See below an example of an exact match.

Exact verification

To verify programmatically, we strongly recommend using the hardhat-defender plugin. However, you may also use defender-client package (see a verification example here), or interact with the raw REST API directly. These components build upon each other, so at the end of the day all capabilities are available through any of them. We still recommend you use the hardhat-defender plugin for the most streamlined experience.

Verifying any contract

While we expect the most Defender users will use this feature to help secure their upgrade workflows, it is worth noting that the verification feature is available for any contract, regardless of whether it is an upgradeable implementation or not.

The UI for verification in this case can be found by hovering any contract address shown in Defender, and clicking Verify.

Verification of any contract

Similarly, you can also trigger programmatical verification of any contract using the defender-admin-client client library or the @openzeppelin/hardhat-defender plugin for Hardhat.

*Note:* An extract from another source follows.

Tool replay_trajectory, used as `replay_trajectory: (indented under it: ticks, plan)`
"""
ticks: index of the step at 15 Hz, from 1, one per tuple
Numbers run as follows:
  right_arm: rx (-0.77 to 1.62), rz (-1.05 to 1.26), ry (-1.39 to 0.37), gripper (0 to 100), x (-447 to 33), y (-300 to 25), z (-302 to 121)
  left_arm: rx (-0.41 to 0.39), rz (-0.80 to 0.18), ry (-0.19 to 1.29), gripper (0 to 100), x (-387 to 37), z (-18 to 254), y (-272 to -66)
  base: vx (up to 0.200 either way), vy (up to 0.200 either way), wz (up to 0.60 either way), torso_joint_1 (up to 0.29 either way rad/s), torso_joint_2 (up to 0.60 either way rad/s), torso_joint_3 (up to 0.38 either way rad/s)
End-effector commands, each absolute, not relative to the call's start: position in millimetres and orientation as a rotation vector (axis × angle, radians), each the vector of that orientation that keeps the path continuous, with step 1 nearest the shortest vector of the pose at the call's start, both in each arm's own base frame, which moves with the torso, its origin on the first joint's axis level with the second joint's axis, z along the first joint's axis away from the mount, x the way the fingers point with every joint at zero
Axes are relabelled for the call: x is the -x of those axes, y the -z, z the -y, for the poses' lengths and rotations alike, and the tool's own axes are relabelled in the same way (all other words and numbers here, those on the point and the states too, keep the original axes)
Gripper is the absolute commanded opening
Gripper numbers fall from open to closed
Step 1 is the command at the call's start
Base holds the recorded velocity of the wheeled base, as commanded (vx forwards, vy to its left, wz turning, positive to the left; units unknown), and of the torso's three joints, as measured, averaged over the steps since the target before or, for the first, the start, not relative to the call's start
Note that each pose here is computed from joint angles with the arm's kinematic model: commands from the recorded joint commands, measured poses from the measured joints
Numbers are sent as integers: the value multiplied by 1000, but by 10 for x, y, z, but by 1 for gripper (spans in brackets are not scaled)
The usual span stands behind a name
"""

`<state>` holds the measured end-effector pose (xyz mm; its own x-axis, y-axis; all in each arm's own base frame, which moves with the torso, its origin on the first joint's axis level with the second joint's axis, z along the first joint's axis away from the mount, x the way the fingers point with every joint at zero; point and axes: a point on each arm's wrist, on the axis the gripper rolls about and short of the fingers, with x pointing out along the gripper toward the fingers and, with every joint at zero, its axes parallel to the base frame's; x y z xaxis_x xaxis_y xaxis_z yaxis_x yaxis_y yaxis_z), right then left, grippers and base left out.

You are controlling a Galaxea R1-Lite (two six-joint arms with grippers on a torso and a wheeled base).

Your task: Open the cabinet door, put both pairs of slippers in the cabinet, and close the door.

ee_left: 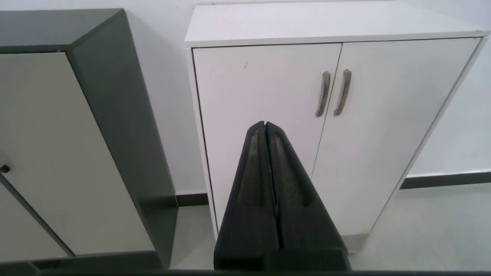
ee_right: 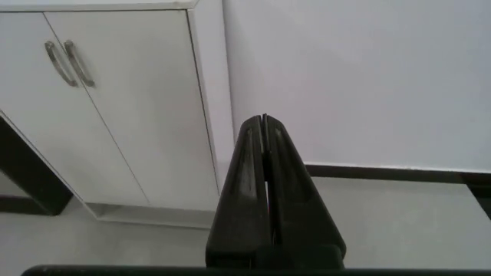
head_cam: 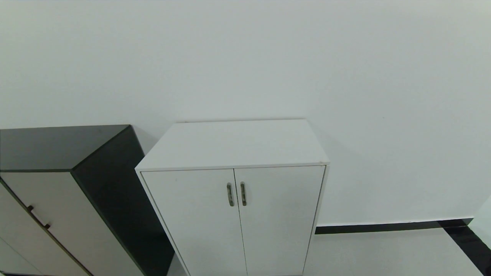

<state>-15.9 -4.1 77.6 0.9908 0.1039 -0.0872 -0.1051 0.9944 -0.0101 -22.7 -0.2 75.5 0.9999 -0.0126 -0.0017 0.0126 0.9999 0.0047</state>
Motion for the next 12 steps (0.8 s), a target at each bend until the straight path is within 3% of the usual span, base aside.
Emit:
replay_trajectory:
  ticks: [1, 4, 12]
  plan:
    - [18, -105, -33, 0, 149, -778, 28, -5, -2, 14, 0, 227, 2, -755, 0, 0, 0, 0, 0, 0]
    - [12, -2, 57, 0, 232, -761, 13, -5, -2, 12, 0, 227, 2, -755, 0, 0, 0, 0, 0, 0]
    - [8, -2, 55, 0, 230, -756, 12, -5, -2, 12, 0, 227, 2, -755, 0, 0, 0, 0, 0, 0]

It is not necessary for the verified contract to take part in an upgrade.

Security considerations

Defender Admin acts exclusively as an interface to your contracts and multi-signature wallets. This means that you do not grant Defender any rights over your contracts by using Admin to manage them. All proposal approvals are signed client-side using the admin user private key through Metamask. The Defender Admin backend is only involved in storing proposal metadata and sharing the approval signatures when these are not stored on-chain. Ultimately, the multi-signature wallet contracts are the ones that verify these approvals and execute the proposed actions.

Defender Admin’s main contribution to security is then related to usability. First, it automates the process of crafting the transaction for a proposal to avoid manual errors. Second, it provides a clear interface for reviewing a proposal without having to manually decode the proposal hex data.

Hedera Support

On the Hedera network, only testnet is supported by Defender Admin at this time. To opt in to this feature, please contact us at defender@openzeppelin.com.

We are currently testing Governance execution strategy and Upgradable contracts administration, they are not yet available on the Admin module but will be shortly.